The advances in predoctoral education during this period were accompanied by significant changes on the postgraduate level. In 1936 the AOA Bureau of Hospitals undertook its first inspection of institutions offering internships. Since the primary objective of the association was to provide a position for every new graduate, requirements were initially set low in order to qualify as many of their hospitals as possible.58 During the Second World War the DOs, who as a group were exempt from the draft and had been declared ineligible for voluntary service with the military medical corps, began taking care of the clients of inducted MDs. With allopathic hospitals still refusing DOs admitting and staff privileges, satisfied new patients stepped forward to help underwrite the costs of building and maintaining separate private osteopathic institutions. In 1945 there were approximately 260 osteopathic hospitals operating in the country, more than triple the total of a decade earlier.59 This increase in turn served to alleviate the internship shortage, and by 1951 available positions had surpassed the number of that year’s graduating seniors, thus making possible a toughening of standards.60 In 1947 the Bureau of Hospitals made its first inspection of osteopathic residency programs.
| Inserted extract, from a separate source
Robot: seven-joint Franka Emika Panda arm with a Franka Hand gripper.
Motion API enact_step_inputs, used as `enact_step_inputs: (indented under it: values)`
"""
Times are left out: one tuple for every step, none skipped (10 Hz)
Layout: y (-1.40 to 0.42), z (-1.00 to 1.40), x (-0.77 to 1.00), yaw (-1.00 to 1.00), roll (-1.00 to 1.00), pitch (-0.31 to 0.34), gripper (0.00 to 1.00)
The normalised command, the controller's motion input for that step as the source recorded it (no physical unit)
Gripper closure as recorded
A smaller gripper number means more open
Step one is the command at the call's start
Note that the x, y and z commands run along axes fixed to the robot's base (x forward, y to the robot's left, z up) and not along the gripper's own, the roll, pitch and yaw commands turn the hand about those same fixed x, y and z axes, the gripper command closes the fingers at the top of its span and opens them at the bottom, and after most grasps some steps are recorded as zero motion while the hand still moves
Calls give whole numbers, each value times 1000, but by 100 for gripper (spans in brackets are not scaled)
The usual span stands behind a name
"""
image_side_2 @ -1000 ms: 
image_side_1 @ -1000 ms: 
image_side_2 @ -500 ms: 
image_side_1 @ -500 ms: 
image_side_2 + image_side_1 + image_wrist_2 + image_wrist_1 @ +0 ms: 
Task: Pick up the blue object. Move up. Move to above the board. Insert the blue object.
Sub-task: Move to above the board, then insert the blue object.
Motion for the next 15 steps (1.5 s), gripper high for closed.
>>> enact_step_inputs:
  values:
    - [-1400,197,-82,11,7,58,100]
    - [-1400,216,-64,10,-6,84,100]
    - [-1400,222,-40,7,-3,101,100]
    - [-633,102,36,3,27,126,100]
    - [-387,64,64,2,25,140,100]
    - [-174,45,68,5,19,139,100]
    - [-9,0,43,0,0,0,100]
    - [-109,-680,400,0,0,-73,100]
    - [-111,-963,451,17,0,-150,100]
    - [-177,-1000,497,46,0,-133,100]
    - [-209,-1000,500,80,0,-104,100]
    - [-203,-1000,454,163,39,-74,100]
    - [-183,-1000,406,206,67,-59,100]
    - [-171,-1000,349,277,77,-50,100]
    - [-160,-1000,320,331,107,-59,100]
That year, 71 were approved; by 1959 there were 389 available.61 As formal residencies increased in number, the requirements governing them, as well as the process of certification of specialists (under machinery created by the AOA in 1939) were considerably strengthened.62
The push for higher standards between 1935 and 1960 resulted in progress on the legal front. At the end of this span of time, the number of states in which DOs became eligible for unlimited licensure rose to 38; osteopathic schools were now able to meet the requirements of certain medical boards and other governmental agencies which had been empowered to approve them; and DO graduates possessed a preprofessional background and postgraduate training matching or exceeding the minimum called for by each state.63
Osteopathic performance on outside examinations also showed significant gains. While from 1942–44 to 1951–53 results obtained by MDs and chiropractors on basic science tests remained Virtually unchanged, the DOs went from a 52 percent to an 80 percent pass rate. Substantial increases were also made before state medical and composite boards of licensure. Here too, while the results of graduates from US. medical schools remained consistent from 1940–44 to 1955–59, the rate of passage for DOs climbed from 63 percent to 81 percent. Clearly, whatever educational problems remained, the DOs had placed their academic house upon a more solid foundation.